The search should match fancy characters with their "regular" equivalent

I’ve copy-pasted a topic title (as it is displayed, with fancy entities) in the search
New Lowe’s commercial with UniGeezer

No result:

I replace the fancy apostrophe by the “regular” one in the search field:
New Lowe's commercial with UniGeezer

Now the topic appears.

My suggestion is that the search should match every fancy character with the original one.

8 Likes

Good point, how should we handle this @sam?

3 Likes

What about diacritics?

We have some normalization for diacritics already so maybe we can also correct this in a similar path.

@tgxworld can have a think about it.

3 Likes

@Canapin Are you still able to reproduce this? I tried to reproduce this locally but couldn’t. The apostrophe is stripped from the search data so it should not have any effect on search.

discourse_development=# SELECT TO_TSVECTOR('english', 'New Lowe’s commercial with UniGeezer') @@ PLAINTO_TSQUERY('english', 'New Lowe’s commercial with UniGeezer');
 ?column? 
----------
 t
(1 row)

Are you able to point me to the site which you’re facing this problem so that I can get a repro? Thank you!

1 Like

I still have the issue, and it’s when I search for the exact string (wrapped by "):

https://unicyclist.com/search?q=%22New%20Lowe%E2%80%99s%20commercial%20with%20UniGeezer%22

vs

https://unicyclist.com/search?q=%22New%20Lowe%27s%20commercial%20with%20UniGeezer%22

1 Like

Thank you for the repro. This basically affects search for exact terms when the search terms are wrapped in ". The problem here is that the real title of the topic is actually New Lowe's commercial with UniGeezer but the fancy title is New Lowe’s commercial with UniGeezer. When we do a search for exact terms, we’re only matching the given terms to the topic’s title and not the fancy title.
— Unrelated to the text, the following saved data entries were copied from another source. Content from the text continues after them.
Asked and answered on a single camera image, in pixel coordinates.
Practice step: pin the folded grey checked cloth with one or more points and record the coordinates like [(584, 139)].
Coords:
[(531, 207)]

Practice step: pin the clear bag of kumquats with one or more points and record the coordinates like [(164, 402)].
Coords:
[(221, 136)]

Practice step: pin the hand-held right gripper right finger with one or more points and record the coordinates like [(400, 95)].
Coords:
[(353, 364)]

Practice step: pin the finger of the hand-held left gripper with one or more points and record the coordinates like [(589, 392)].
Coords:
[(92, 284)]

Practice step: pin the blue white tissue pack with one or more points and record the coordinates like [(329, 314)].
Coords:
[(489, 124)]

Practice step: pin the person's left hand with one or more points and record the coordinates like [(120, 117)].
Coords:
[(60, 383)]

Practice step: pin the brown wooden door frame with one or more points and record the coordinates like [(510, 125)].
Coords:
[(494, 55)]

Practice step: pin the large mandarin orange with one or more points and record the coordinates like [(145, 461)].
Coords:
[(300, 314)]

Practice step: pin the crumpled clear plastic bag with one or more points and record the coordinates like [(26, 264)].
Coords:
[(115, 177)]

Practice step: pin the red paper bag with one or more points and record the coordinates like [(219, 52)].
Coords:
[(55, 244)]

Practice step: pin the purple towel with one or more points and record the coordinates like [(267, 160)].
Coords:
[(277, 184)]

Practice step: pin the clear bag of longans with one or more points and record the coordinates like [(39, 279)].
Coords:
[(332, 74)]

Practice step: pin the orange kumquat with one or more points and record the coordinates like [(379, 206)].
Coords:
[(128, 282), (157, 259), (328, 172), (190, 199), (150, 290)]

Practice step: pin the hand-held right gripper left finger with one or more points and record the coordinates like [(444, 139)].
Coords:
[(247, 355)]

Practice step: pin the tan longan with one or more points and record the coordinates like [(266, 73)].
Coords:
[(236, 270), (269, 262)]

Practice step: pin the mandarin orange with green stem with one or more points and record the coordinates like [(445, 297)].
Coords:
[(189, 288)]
The difficulty here is that we can’t just replace with ' unconditinally becasue a topic title with in it will end up not matching. I kind of unsure what we can do here because we’re displaying different characters on the client side when displaying the topic title.
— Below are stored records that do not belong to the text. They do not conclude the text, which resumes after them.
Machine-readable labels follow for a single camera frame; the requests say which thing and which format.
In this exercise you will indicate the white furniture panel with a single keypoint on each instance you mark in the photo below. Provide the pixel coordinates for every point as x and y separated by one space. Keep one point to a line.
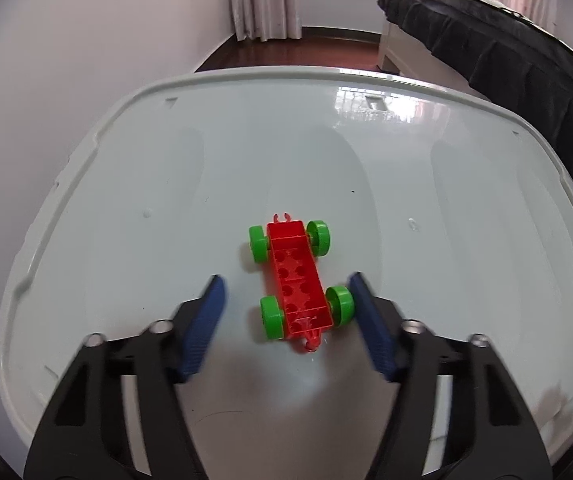
401 55

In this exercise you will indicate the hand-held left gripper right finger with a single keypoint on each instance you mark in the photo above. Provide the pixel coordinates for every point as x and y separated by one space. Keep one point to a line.
371 330

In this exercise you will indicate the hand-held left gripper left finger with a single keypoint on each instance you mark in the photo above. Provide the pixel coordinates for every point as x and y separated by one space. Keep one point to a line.
204 327

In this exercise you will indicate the beige curtain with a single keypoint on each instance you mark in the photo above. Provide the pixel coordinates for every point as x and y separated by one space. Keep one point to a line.
264 0

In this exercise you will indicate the black pleated cloth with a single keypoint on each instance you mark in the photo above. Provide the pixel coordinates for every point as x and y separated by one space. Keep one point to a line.
516 70

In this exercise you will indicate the red toy car green wheels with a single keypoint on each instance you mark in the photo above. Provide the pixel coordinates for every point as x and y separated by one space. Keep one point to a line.
296 280

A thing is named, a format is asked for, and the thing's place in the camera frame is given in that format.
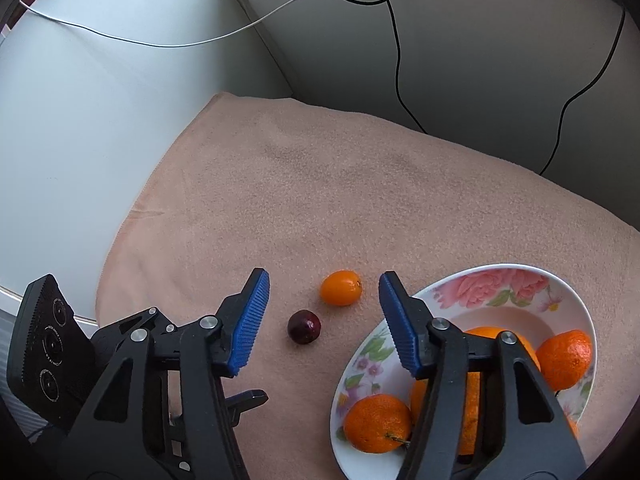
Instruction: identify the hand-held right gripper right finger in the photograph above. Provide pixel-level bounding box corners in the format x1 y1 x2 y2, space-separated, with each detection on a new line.
378 271 588 480

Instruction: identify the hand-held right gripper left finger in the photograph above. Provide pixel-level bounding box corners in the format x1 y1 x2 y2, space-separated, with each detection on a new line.
62 268 271 480

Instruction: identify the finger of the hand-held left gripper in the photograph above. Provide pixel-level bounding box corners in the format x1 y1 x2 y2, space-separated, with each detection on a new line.
90 307 177 361
224 389 269 427

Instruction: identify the dark red cherry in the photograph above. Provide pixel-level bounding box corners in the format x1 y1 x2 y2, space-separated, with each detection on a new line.
287 310 322 345

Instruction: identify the orange kumquat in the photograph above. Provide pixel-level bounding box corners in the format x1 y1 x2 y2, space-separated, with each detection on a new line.
320 270 365 307

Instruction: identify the white floral plate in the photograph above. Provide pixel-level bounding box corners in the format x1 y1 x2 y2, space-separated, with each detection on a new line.
330 262 599 478

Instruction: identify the small mandarin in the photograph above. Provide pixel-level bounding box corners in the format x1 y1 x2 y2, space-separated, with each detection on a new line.
344 394 414 454
536 330 594 391

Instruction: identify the beige pink towel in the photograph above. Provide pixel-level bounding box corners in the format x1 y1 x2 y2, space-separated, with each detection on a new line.
95 91 640 480

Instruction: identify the black cable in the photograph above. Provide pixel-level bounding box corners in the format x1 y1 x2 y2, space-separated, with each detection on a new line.
539 7 627 176
287 0 429 134

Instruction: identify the white cable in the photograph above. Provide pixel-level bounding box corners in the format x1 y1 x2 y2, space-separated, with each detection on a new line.
19 0 351 49

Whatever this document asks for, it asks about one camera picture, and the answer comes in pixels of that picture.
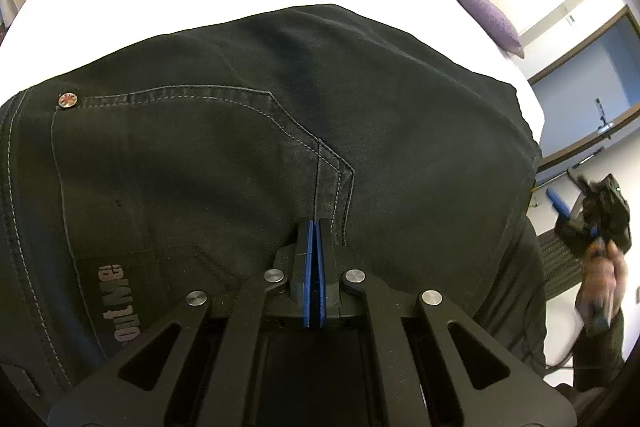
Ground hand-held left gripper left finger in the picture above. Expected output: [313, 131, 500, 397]
[47, 218, 315, 427]

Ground door with wooden frame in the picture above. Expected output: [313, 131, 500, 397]
[527, 4, 640, 172]

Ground person's right hand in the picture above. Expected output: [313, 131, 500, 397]
[575, 239, 629, 324]

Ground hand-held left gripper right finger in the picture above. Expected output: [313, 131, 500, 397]
[319, 219, 577, 427]

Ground dark ribbed mat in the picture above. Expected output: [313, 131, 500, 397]
[539, 233, 587, 304]

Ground black pants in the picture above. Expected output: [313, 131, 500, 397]
[0, 3, 548, 427]

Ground purple pillow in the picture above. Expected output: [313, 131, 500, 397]
[445, 0, 526, 60]

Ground metal door handle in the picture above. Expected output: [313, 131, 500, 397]
[594, 98, 619, 130]

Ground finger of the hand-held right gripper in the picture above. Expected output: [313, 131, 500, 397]
[547, 188, 572, 217]

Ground person's right forearm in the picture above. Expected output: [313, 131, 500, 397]
[570, 307, 627, 392]
@gerhard @sam It seems like you have tackled this issue around quoting before, any ideas what we can do here? To be honest though, it is an edge case that will affect a very small portion of search queries. I’m inclined to just pun on this.

1 Like

This is no laughing matter! :stuck_out_tongue_winking_eye:

I guess we could normalize to ' in the index and search term. But I am honestly not sure it is worth a giant effort fixing this.

1 Like

This is not related to the search index. For exact matches, we match it against Post#raw and Topic#title:

https://github.com/discourse/discourse/blob/755627caa512058ebee332f40f9743024bb262f3/lib/search.rb#L942

1 Like

I see, yeah … no easy solution here at all, I think this is just a nit we have to live with.

2 Likes